Directions for this task: Transcribe, word for word and without additions, each line below from the one containing "target: mini christmas tree" through the one containing "target: white wall", both ends included.

[Dataset entries]
[Start of section]

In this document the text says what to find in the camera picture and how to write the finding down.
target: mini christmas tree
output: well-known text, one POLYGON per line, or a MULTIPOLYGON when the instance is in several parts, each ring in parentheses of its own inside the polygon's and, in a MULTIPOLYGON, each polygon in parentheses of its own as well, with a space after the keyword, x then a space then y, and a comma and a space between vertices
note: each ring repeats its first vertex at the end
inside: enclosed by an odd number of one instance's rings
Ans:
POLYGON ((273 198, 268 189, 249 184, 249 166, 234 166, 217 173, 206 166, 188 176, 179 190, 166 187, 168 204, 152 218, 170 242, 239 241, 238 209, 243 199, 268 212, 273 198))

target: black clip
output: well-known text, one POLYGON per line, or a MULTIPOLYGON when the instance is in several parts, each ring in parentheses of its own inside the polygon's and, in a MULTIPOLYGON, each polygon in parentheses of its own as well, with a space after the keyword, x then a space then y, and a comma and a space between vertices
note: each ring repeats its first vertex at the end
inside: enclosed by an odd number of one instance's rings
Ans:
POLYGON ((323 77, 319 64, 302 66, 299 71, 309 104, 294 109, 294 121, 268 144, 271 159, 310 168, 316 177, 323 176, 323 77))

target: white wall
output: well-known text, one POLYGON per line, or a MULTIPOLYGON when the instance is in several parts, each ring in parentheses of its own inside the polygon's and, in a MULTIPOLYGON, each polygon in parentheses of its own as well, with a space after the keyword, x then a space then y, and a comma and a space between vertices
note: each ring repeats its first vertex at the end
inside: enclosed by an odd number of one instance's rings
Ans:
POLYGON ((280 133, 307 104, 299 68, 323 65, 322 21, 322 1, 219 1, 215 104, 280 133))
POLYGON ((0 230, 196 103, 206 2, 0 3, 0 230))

[End of section]
[Start of section]

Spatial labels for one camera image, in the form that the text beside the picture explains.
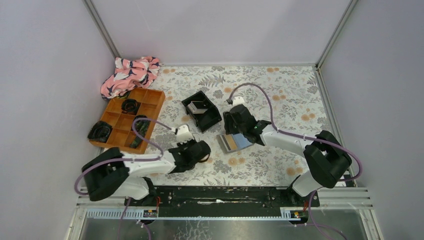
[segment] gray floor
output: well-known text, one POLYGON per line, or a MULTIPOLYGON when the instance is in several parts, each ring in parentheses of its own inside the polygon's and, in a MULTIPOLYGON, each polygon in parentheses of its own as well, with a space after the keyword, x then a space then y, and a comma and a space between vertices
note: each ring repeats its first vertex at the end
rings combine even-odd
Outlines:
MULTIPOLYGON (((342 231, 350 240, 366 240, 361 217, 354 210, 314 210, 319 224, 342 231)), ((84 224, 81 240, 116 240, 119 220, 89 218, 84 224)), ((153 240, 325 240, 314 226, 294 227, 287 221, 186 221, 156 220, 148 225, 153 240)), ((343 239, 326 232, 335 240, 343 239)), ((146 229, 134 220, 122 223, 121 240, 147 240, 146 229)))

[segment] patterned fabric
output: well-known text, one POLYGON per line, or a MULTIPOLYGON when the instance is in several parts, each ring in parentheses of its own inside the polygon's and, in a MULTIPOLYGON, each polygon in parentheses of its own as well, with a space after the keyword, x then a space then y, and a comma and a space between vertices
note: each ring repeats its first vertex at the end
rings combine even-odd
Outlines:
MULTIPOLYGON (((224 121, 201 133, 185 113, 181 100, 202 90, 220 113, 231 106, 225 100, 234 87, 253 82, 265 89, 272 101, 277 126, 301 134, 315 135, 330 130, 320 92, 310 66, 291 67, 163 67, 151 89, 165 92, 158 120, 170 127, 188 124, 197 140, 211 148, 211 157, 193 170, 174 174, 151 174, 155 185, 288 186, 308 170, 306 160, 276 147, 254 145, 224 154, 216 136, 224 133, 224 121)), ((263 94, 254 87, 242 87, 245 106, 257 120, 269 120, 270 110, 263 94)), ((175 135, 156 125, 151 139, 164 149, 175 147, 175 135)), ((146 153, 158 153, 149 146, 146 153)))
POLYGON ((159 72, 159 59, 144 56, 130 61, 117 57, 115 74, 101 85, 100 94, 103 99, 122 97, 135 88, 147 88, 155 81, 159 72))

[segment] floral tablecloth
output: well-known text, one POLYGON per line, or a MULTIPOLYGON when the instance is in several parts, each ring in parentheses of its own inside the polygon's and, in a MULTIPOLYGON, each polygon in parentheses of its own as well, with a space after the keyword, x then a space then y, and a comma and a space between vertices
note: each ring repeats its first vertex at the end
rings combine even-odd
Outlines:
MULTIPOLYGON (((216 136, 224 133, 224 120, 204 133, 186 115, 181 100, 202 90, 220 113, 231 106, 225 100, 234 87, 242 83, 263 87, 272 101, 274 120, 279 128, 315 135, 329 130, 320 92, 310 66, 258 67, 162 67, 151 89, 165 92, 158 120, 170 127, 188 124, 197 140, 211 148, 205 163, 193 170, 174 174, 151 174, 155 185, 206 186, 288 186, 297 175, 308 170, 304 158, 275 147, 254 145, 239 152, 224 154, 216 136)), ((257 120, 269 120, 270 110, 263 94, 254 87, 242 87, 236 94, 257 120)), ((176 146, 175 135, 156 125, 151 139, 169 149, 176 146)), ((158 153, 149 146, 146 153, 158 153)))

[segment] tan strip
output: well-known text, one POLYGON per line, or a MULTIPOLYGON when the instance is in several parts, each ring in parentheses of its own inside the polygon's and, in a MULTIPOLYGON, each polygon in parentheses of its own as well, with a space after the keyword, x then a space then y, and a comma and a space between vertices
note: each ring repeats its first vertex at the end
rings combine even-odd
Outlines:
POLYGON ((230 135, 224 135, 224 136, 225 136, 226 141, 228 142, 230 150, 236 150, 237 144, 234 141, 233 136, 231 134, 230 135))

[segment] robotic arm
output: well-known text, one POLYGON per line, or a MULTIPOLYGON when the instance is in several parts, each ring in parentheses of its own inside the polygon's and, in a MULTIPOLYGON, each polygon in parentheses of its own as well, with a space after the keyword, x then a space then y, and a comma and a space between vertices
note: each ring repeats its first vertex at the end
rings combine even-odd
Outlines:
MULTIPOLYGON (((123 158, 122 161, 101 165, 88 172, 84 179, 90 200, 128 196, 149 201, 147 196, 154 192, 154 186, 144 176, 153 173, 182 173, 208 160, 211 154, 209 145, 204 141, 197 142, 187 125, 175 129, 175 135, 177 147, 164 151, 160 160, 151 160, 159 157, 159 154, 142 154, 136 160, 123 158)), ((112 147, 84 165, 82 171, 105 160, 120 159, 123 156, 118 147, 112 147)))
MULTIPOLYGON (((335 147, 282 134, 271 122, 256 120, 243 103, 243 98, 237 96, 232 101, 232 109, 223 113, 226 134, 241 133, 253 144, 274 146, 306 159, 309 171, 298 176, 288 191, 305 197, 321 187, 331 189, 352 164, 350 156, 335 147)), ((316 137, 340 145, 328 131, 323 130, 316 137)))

[End of section]

Written response:
target: mini christmas tree
output: well-known text, one POLYGON per line, or a MULTIPOLYGON when the instance is in several parts, each ring in parentheses of its own inside the polygon's and, in a MULTIPOLYGON, each polygon in parentheses of its own as well, with a space after the keyword, x then a space then y, and a comma and a space between vertices
note: each ring repeats its first vertex at the end
inside: enclosed by an odd number of one instance's rings
Ans:
POLYGON ((273 198, 268 189, 249 184, 249 166, 234 166, 217 173, 206 166, 188 176, 179 190, 166 187, 168 204, 152 218, 170 242, 239 241, 238 209, 243 199, 268 212, 273 198))

target: black clip
output: well-known text, one POLYGON per line, or a MULTIPOLYGON when the instance is in several parts, each ring in parentheses of its own inside the polygon's and, in a MULTIPOLYGON, each polygon in parentheses of its own as well, with a space after the keyword, x then a space then y, and a comma and a space between vertices
note: each ring repeats its first vertex at the end
inside: enclosed by an odd number of one instance's rings
Ans:
POLYGON ((323 77, 319 64, 302 66, 299 71, 309 104, 294 109, 294 121, 268 144, 271 159, 310 168, 316 177, 323 176, 323 77))

target: white wall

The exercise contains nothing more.